Writing a book is often a challenging but rewarding journey. Can you share some of the key lessons or insights you’ve gained during the process?
The first lesson is how enjoyable the experience has been. I embarked on this project with the intention of exploring Thai fish, and I discovered that I was learning alongside my readers. Some of the fish featured in the book were previously unfamiliar to me, and being able to experiment with them, try out different cooking techniques, and share these experiences with others has been a delight. It’s important to emphasize that this book isn’t just a cookbook; it’s a platform for sharing experiences and ideas with people who are equally curious. We’re all on this journey together, and I don’t claim to be a fish guru or the ultimate expert in cooking fish. I’m simply someone who is starting a conversation and encouraging others to join in. My hope is to provide readers with a foundational knowledge of fish, inspiring them to explore and experiment with these ingredients, which, in turn, can contribute to the recognition of the fish and seafood industry in Thailand.

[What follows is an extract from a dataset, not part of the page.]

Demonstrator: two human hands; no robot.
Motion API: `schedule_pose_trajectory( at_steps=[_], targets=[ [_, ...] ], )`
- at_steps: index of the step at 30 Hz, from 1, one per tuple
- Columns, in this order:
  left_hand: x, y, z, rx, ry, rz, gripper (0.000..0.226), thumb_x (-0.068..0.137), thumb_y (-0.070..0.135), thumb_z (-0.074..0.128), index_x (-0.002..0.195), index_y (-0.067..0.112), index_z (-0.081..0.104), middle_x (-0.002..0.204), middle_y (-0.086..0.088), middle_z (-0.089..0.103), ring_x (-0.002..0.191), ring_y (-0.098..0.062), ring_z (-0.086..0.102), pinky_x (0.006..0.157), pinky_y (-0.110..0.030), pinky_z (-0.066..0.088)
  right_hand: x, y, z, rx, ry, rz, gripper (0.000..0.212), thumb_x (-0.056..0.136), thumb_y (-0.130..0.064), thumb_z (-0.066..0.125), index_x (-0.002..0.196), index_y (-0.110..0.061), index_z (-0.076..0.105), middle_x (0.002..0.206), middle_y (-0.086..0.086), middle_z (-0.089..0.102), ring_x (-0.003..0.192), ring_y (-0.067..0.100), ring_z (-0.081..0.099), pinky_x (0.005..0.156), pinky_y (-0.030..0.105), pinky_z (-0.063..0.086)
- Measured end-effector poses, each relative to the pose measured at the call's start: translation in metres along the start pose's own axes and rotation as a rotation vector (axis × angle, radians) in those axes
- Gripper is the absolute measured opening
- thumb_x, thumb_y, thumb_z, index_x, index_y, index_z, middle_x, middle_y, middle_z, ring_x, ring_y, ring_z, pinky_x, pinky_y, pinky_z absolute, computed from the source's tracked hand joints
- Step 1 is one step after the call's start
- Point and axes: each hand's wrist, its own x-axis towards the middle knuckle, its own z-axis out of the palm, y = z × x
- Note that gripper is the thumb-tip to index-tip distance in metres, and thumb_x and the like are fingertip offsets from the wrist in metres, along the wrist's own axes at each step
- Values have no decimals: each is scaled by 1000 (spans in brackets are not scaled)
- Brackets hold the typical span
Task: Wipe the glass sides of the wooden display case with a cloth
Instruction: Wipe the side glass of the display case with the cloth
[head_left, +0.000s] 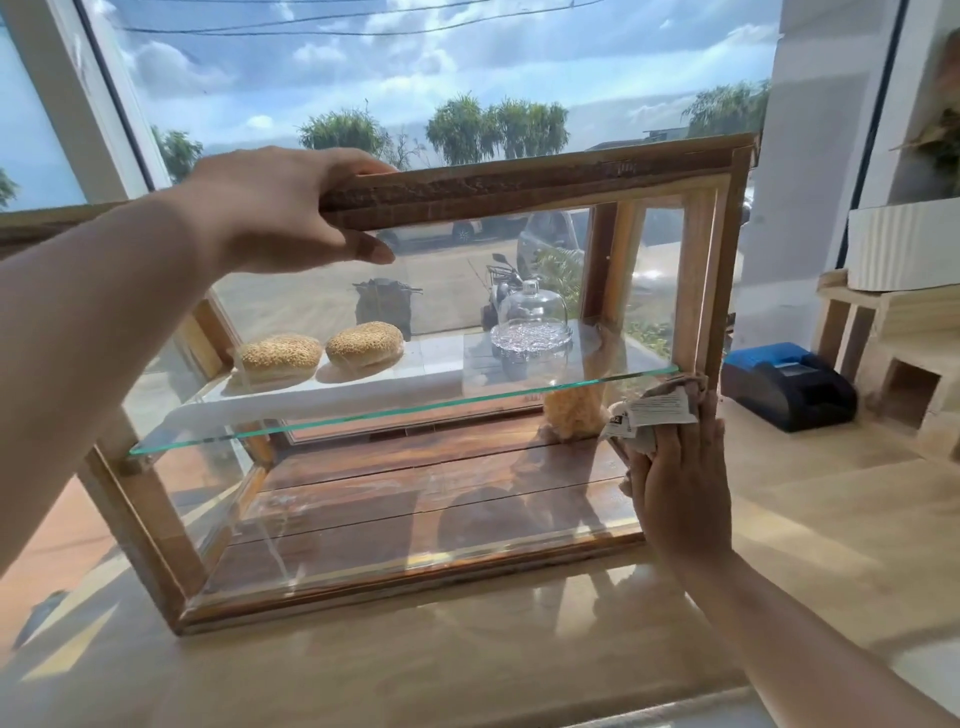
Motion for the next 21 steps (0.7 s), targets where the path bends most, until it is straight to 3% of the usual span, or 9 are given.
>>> schedule_pose_trajectory(
  at_steps=[3, 8, 11, 14, 16, 17, 19, 21],
  targets=[
    [-1, 1, 0, 1, -6, -6, 70, 72, 79, 57, 134, 63, 29, 123, 17, 60, 109, -20, 54, 82, -36, 46, -2, -1, -7, -22, -78, -7, 57, 100, -18, 57, 149, 2, 34, 160, 25, 21, 150, 40, 13, 118, 57, 26],
    [-2, 4, -1, -7, -11, -14, 69, 75, 75, 60, 136, 62, 30, 125, 14, 61, 108, -22, 55, 80, -35, 47, -31, 6, -13, -79, -209, -27, 64, 98, -26, 43, 155, 0, 25, 162, 22, 16, 151, 38, 11, 117, 55, 29],
    [-4, 5, -2, -15, -13, -19, 68, 75, 75, 60, 135, 62, 31, 127, 16, 60, 113, -22, 54, 85, -38, 48, -53, 5, -19, -110, -233, -83, 61, 91, -15, 53, 149, -5, 37, 159, 21, 25, 146, 41, 25, 115, 49, 34],
    [-3, 4, -3, -30, -23, -22, 69, 74, 76, 60, 135, 63, 30, 128, 18, 59, 115, -21, 54, 88, -39, 48, -59, 4, -25, -89, -260, -8, 63, 68, -8, 85, 125, -11, 58, 134, 17, 46, 114, 37, 51, 83, 45, 57],
    [-3, 3, -2, -34, -21, -17, 69, 74, 76, 61, 134, 63, 30, 127, 19, 59, 114, -21, 54, 88, -39, 48, -59, 1, -25, -64, -297, -27, 68, 56, -3, 92, 111, -14, 55, 118, 14, 47, 98, 31, 52, 61, 38, 59],
    [-2, 3, -2, -39, -21, -16, 68, 74, 76, 61, 134, 63, 31, 126, 20, 59, 113, -20, 54, 88, -39, 48, -58, -1, -22, -51, -308, -74, 70, 53, 0, 93, 107, -15, 51, 116, 14, 46, 96, 30, 51, 58, 37, 58],
    [-2, 3, -2, -45, -17, -15, 68, 73, 75, 62, 133, 63, 32, 125, 21, 60, 113, -19, 55, 86, -37, 47, -51, -4, -17, 5, -299, -143, 75, 53, -2, 93, 112, -15, 49, 123, 15, 44, 102, 34, 53, 66, 43, 60],
    [-2, 2, -1, -38, -7, -15, 70, 72, 77, 62, 134, 62, 32, 125, 21, 60, 114, -19, 55, 83, -35, 46, -23, -15, -16, 49, -189, -169, 70, 66, -7, 88, 124, -14, 50, 131, 17, 44, 111, 41, 54, 87, 50, 54]
  ],
)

You talk a lot about your interests in food security and sustainability. As a chef, how do you see your role in that?
Sustainability is a concept that extends far beyond what ends up on your plate. It’s a holistic approach that involves everyone in the food supply chain, from producers to consumers. As a chef, my role is to act as a bridge between these components. I see my role as that of a communicator and an advocate for sustainability. It’s about informing and educating diners about what they’re eating and the story behind their meals. It’s not just about taste; it’s about understanding the value and mission of the producers who supply the food. For instance, when it comes to seafood, I educate my customers on how to select quality seafood, what to look for, and what to avoid. It’s not just about the aesthetics, like the color or appearance of the meat. The most critical aspect is that it’s well-sourced and sustainable. This means ensuring that there are no added hormones or preservatives and that the animal or plant has been raised or farmed in an environmentally responsible way. The most important role of a chef for me is that we are given these fresh ingredients and how we can make the best dish we can with it.
It must be difficult to tick all the boxes when it comes to sourcing the “best” ingredients for sustainability and ensuring they also taste good. Can you share how you find this balance?

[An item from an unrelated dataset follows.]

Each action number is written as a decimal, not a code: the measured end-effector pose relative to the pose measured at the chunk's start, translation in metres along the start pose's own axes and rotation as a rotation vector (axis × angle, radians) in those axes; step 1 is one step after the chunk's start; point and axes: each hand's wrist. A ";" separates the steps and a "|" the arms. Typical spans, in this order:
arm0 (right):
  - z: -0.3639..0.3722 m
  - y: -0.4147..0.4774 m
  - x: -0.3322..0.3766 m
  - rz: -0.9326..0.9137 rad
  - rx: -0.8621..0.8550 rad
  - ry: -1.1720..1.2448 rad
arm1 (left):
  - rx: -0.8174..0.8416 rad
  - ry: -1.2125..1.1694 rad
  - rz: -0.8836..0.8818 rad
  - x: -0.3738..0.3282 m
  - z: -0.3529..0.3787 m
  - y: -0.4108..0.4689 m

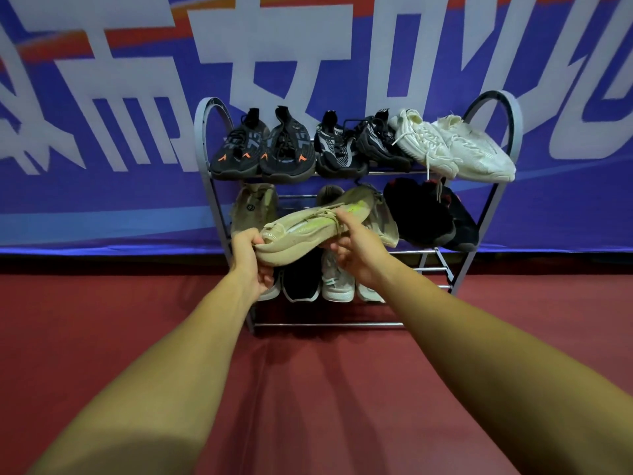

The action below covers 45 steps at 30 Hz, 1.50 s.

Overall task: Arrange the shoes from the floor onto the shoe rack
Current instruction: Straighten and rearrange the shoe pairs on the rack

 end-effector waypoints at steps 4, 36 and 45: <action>-0.003 -0.003 0.002 0.001 -0.084 0.129 | -0.022 -0.065 -0.012 0.005 0.001 -0.003; -0.020 0.001 0.001 -0.126 -0.168 0.129 | 0.112 0.049 0.066 0.008 0.042 0.028; -0.004 -0.003 -0.012 -0.041 0.020 0.061 | 0.053 0.075 0.077 0.008 0.054 0.031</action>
Point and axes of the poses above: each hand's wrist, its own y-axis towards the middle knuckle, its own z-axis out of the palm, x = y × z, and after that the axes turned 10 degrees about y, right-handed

It is not as difficult as it might seem. I firmly believe that the most delicious food is what’s in season. It’s not only affordable and flavorful but also safe to eat because in-season produce tends to be naturally grown without heavy pesticide use. Take, for example, something that might seem a bit too sour, but in its own way, it’s perfect. My role as a chef is to help people understand the intrinsic value of these ingredients, to show them that it’s truly the best of what nature has to offer. I believe that everything on this planet has its unique worth and meaning, and it’s our responsibility to uncover and appreciate that value.
Can you share more about what’s on the horizon for you?
In November, we have an exciting new venture. We’re opening a restaurant in Phang-Nga, situated at the port leaving Koh Surin and Koh Similan. This restaurant will be an extension of the ideas explored in my fish book. The fish for our dishes will be coming fresh from the boat, right behind where we’ll be cooking. It’ll be called “Catch and Coal,” and it will feature a diverse menu from the recipes in the book. You can expect a variety of cuisines, from ceviche to fish and chips, fish burgers, and the catch of the day special. Next year, we have plans for a second fish book, as the first book has only recorded fish from 2022-2023. I’ll also be working on a fermentation book in collaboration with Chef Weerawat ‘Num’ Triyasenawat from Samuay and Sons. This book aims to demystify fermentation, showing that it’s not as complicated as it might seem.